Of the material below, the lines to be retyped are those from the line containing "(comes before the" through the line containing "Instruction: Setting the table", inclusive; reproduce them exactly.

** RECORDS TO USE follows **

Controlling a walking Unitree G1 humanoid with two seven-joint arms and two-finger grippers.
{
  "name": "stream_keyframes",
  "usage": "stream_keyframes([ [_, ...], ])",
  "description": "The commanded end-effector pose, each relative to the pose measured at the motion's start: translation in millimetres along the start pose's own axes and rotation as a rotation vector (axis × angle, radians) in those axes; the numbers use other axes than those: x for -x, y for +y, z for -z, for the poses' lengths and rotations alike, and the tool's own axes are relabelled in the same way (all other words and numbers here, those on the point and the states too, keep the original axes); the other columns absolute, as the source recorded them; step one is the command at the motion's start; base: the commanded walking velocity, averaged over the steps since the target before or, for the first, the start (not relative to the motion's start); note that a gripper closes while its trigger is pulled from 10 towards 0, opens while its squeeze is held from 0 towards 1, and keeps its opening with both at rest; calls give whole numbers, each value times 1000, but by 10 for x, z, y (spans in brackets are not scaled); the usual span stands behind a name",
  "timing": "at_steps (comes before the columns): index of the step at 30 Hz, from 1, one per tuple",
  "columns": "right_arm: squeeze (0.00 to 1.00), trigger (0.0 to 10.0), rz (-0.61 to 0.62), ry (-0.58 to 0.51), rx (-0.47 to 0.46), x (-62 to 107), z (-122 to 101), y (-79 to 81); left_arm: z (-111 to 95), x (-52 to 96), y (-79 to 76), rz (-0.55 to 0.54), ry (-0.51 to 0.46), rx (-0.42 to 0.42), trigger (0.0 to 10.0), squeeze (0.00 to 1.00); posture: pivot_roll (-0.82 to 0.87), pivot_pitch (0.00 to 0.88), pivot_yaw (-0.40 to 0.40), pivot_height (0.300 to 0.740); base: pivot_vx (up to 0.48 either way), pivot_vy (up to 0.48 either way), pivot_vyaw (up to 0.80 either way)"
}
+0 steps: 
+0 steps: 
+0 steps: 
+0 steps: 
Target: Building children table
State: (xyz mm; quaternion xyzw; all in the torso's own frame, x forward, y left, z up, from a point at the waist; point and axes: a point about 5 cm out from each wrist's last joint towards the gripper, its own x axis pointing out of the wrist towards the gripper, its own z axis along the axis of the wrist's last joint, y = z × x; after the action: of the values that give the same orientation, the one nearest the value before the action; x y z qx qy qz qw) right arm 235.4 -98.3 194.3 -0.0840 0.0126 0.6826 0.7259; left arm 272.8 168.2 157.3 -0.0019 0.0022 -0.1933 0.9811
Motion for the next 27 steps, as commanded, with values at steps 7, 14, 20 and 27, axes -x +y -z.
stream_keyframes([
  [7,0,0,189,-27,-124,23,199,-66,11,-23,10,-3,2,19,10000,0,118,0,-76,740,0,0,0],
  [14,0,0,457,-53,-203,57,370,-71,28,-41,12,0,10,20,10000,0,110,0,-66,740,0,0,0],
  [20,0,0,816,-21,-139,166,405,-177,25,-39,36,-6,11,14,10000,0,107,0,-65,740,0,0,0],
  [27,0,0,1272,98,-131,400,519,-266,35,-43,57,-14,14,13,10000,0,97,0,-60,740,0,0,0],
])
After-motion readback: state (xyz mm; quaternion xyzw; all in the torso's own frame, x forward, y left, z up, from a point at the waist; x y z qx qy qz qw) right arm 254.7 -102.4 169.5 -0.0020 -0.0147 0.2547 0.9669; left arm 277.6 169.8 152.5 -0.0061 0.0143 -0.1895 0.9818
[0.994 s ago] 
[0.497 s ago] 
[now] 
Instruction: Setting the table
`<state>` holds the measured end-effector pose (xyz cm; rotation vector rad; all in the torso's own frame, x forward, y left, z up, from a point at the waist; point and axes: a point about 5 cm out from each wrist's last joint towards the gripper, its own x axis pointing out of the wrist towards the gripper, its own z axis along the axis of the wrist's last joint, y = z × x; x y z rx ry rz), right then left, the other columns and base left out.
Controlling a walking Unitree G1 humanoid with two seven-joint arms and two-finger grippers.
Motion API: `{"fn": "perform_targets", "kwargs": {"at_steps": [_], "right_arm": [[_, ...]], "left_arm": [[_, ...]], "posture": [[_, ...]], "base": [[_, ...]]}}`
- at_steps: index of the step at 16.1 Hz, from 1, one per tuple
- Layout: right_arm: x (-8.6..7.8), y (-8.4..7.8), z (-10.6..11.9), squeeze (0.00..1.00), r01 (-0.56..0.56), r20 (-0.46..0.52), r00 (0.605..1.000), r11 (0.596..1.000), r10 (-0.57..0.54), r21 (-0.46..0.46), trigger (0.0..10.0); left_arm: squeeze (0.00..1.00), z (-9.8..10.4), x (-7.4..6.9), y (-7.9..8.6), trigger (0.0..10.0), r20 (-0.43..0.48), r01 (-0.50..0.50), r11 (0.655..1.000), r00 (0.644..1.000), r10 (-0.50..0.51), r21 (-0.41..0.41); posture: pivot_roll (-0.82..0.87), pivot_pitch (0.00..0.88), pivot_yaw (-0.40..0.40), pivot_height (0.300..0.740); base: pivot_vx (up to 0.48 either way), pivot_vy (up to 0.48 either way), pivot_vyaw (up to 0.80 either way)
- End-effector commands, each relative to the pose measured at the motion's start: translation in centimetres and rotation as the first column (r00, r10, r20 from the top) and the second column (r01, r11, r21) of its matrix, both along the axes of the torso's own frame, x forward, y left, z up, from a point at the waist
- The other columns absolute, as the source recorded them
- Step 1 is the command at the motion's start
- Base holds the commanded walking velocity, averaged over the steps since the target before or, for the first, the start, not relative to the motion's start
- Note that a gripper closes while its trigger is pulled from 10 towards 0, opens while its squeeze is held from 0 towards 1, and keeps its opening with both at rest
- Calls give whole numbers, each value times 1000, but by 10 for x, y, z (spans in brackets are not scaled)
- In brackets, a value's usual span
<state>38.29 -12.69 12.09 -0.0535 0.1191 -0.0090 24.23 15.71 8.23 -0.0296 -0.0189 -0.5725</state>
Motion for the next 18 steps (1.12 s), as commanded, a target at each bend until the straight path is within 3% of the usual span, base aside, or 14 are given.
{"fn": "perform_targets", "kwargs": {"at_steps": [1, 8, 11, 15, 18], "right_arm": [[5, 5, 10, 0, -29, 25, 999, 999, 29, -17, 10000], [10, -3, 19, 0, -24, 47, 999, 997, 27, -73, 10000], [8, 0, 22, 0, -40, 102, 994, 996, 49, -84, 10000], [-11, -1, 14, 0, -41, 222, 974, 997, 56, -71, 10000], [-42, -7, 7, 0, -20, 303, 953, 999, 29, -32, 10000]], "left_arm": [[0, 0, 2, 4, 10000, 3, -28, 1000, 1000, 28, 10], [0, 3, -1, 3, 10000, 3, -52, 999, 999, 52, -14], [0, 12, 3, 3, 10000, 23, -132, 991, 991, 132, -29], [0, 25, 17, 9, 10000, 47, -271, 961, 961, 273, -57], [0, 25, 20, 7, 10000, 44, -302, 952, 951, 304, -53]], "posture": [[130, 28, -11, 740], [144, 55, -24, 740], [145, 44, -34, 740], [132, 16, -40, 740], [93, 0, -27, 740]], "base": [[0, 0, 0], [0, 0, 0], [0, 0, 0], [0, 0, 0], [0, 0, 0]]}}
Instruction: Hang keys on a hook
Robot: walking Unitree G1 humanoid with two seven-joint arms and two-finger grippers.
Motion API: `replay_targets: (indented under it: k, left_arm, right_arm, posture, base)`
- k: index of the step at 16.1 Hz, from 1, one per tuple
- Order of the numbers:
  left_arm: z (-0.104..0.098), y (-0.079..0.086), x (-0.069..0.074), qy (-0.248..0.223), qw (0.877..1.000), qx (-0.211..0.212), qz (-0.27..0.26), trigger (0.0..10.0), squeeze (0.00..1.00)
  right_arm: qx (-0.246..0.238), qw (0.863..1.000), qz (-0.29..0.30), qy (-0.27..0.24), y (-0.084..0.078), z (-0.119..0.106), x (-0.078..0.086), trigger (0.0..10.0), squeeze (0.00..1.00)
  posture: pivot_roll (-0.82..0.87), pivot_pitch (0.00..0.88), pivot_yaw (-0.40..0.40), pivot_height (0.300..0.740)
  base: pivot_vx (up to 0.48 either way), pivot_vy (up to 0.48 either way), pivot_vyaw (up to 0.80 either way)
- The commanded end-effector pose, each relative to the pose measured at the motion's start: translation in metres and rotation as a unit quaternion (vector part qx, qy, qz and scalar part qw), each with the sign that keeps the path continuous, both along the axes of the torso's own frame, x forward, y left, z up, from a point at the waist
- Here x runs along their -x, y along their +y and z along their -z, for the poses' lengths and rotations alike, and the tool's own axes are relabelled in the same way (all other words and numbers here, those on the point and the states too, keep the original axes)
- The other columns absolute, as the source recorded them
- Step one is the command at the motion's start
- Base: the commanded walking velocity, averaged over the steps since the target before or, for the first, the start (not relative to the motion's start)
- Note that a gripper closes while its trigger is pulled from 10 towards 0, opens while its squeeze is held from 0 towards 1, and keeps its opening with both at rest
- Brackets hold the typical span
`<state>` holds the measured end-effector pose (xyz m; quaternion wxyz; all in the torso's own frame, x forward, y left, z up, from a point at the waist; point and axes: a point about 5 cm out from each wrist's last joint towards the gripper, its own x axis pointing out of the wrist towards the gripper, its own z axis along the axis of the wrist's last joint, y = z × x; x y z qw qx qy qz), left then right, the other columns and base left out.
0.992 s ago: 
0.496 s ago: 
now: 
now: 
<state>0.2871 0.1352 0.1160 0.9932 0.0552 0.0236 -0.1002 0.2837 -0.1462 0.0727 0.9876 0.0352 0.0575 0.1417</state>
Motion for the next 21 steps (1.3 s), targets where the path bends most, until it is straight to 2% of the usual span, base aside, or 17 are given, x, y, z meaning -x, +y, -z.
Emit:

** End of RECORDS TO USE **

SOLUTION FOR THIS PROBLEM —
  "timing": "at_steps (comes before the columns): index of the step at 30 Hz, from 1, one per tuple",
  "columns": "right_arm: squeeze (0.00 to 1.00), trigger (0.0 to 10.0), rz (-0.61 to 0.62), ry (-0.58 to 0.51), rx (-0.47 to 0.46), x (-62 to 107), z (-122 to 101), y (-79 to 81); left_arm: z (-111 to 95), x (-52 to 96), y (-79 to 76), rz (-0.55 to 0.54), ry (-0.51 to 0.46), rx (-0.42 to 0.42), trigger (0.0 to 10.0), squeeze (0.00 to 1.00); posture: pivot_roll (-0.82 to 0.87), pivot_pitch (0.00 to 0.88), pivot_yaw (-0.40 to 0.40), pivot_height (0.300 to 0.740); base: pivot_vx (up to 0.48 either way), pivot_vy (up to 0.48 either way), pivot_vyaw (up to 0.80 either way)"
}
+0 steps: 
+0 steps: 
+0 steps: 
+0 steps: 
Target: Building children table
State: (xyz mm; quaternion xyzw; all in the torso's own frame, x forward, y left, z up, from a point at the waist; point and axes: a point about 5 cm out from each wrist's last joint towards the gripper, its own x axis pointing out of the wrist towards the gripper, its own z axis along the axis of the wrist's last joint, y = z × x; after the action: of the values that give the same orientation, the one nearest the value before the action; x y z qx qy qz qw) right arm 235.4 -98.3 194.3 -0.0840 0.0126 0.6826 0.7259; left arm 272.8 168.2 157.3 -0.0019 0.0022 -0.1933 0.9811
Motion for the next 27 steps, as commanded, with values at steps 7, 14, 20 and 27, axes -x +y -z.
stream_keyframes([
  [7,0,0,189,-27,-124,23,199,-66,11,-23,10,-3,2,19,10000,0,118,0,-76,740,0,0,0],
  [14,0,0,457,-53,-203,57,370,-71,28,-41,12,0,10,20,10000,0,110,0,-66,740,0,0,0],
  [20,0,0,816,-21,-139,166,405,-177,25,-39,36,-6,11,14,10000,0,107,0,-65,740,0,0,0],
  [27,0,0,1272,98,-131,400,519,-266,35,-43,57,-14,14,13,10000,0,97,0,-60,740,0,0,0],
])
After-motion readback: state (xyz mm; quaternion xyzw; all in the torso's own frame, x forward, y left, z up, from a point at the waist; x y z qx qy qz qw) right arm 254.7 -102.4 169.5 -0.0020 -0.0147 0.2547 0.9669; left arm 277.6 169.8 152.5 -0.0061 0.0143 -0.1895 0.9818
[0.994 s ago] 
[0.497 s ago] 
[now] 
Instruction: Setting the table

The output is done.